O primeiro bloco revela a seriedade do pecado nacional. O Senhor anuncia o juízo da fome sobre a terra, declarando que nem mesmo Noé poderia livrar a coletividade.


  1. O juízo da fome (14.13): À causa é o pecado, descrito como “graves transgressões”. O agente é o próprio Deus (“estenderei a mão contra ela”). A consequência é a fome, vista como disciplina pedagógica. Isso corrige a falsa segurança do povo, que confiava na presença de alguns piedosos como escudo coletivo.

  2. Noé andava com Deus (Gn 6.9): Noé é exemplo de fidelidade em meio à corrupção generalizada. Ele não foi moldado pela cultura de sua geração. Sua integridade preservou sua família, mas não foi capaz de impedir o juízo universal do dilúvio sobre os incrédulos.

  3. A limitação de Noé (14.14): O ensino é repetido para fixar a verdade: o justo só livra a si mesmo. Quando a rebeldia é coletiva e persistente, a justiça de um não se transfere aos demais.

II- DANIEL E AS FERAS (14.15-18)

O segundo bloco apresenta o cenário onde a terra se torna inabitável por causa da ação das feras.

  1. O juízo das feras (14.15): O pecado humano rompe o equilíbrio da criação. A inversão da ordem (animais dominando o território) ressalta a profundidade do juízo.

  2. Daniel na cova dos leões (Dn 6.16): Daniel manteve sua fé viva em ambiente hostil.

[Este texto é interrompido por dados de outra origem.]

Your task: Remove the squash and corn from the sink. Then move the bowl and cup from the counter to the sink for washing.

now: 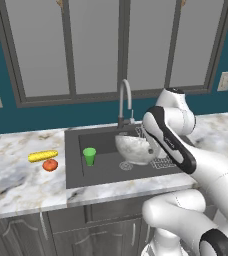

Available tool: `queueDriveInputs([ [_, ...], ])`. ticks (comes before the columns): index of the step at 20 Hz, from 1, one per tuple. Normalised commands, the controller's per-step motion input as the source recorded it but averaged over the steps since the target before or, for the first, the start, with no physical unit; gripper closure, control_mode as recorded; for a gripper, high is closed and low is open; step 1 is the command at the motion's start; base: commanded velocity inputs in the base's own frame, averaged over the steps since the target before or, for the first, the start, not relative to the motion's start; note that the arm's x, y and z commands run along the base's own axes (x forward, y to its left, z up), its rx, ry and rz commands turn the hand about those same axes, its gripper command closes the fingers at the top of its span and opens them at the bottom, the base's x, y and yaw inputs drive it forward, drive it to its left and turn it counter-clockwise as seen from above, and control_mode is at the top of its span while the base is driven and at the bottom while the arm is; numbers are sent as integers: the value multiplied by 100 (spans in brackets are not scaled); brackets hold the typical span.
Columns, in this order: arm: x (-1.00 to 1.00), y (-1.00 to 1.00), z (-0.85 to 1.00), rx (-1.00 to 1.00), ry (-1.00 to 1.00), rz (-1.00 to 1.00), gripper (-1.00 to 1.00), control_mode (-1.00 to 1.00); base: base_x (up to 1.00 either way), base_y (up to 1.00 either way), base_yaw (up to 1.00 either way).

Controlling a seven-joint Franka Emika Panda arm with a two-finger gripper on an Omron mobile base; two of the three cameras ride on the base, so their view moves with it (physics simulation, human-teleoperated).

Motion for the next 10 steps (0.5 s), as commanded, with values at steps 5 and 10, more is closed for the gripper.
queueDriveInputs([
  [5, 10, 18, 0, 7, 0, 0, 100, -100, 0, 0, 0],
  [10, 13, 15, 0, 5, 0, -1, 100, -100, 0, 0, 0],
])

Sua espiritualidade não era circunstancial. O livramento que recebeu na cova foi pessoal; sua fidelidade não era transferível à nação inteira.

  3. A limitação de Daniel (14.18): Nem mesmo Daniel livraria filhos ou filhas. A justiça não se herda. Cada geração precisa assumir sua própria posição diante de Deus.

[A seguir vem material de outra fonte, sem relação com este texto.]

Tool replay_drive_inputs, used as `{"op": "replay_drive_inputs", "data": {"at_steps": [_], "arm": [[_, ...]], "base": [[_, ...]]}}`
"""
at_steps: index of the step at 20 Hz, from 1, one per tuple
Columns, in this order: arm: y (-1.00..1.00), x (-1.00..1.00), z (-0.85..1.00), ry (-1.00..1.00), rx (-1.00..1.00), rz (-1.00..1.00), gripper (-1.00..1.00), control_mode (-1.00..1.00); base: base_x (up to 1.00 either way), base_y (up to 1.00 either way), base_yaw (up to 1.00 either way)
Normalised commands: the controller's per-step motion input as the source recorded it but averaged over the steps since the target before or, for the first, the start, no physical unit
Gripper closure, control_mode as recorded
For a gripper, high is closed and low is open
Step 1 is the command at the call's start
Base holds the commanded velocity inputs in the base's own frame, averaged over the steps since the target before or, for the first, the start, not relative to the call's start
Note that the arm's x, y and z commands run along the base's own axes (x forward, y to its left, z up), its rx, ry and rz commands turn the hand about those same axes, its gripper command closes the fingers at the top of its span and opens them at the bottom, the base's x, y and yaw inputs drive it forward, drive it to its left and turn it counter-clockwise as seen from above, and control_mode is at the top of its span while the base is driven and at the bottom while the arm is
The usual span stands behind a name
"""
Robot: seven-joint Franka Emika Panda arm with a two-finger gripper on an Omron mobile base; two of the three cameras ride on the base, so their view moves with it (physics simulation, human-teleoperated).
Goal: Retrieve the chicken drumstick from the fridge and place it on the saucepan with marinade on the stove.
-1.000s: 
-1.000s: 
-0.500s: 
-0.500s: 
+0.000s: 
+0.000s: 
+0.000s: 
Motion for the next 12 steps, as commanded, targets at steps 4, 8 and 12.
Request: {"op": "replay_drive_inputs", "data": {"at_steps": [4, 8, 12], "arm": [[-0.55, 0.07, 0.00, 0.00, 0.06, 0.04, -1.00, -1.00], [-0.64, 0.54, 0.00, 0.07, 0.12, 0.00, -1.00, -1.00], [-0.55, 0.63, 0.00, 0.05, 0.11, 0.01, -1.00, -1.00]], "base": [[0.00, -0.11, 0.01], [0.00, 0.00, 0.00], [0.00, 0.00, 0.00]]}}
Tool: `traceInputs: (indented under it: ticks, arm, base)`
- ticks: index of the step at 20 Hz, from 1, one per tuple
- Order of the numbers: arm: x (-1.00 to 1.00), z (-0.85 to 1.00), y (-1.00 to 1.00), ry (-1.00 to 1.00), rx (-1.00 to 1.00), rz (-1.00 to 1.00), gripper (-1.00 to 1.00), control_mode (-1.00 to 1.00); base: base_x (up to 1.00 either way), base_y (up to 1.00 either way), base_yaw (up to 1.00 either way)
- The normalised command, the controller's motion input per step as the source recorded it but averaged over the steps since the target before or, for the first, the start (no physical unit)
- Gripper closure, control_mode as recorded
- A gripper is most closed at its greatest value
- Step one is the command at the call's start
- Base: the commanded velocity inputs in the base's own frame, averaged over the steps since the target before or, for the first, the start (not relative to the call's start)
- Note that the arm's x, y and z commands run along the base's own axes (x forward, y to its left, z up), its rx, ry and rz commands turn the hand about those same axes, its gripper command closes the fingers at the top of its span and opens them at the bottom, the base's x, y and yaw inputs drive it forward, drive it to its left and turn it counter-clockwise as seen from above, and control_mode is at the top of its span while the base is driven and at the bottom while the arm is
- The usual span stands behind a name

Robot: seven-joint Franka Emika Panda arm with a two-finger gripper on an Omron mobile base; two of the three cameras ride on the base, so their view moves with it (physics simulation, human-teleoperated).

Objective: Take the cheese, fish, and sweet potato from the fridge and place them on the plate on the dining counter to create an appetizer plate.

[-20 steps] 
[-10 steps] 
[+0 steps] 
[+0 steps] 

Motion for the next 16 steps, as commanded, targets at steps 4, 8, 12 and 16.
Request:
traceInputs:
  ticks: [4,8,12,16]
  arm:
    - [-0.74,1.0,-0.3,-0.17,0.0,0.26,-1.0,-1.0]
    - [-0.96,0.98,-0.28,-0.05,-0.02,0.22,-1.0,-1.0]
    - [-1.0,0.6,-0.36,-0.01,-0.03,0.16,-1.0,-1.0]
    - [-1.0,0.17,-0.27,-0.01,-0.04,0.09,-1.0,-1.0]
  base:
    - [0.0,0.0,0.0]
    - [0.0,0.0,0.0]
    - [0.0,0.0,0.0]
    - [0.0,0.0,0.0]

III- JÓ E O SOFRIMENTO HUMANO (14.19-23)

O terceiro bloco mostra a dimensão mais severa do juízo: a praga e o derramamento de sangue.

  1. O juízo da peste e do sangue (14.19): Atinge diretamente a carne humana. A “peste” refere-se a epidemias, e o “sangue” aponta para violência e guerra.

  2. Jó é fiel na dor (Jó 1.21): Jó é o paradigma de fidelidade. Mesmo perdendo bens, filhos e saúde, ele reconheceu a soberania divina. Embora fosse intercessor por seus amigos, sua justiça não salvaria Jerusalém.

  3. A limitação de Jó (14.20): Pela quarta vez, o princípio é repetido. Ao citar esses três homens em diferentes contextos, Deus mostra que a justiça é sempre pessoal e intransferível.

APLICAÇÃO PESSOAL

Não podemos depender da fé alheia. A justiça de pais, líderes ou intercessores não substitui a necessidade de relacionamento pessoal com o Senhor. Cada crente deve assumir sua posição diante de Deus em santidade e obediência.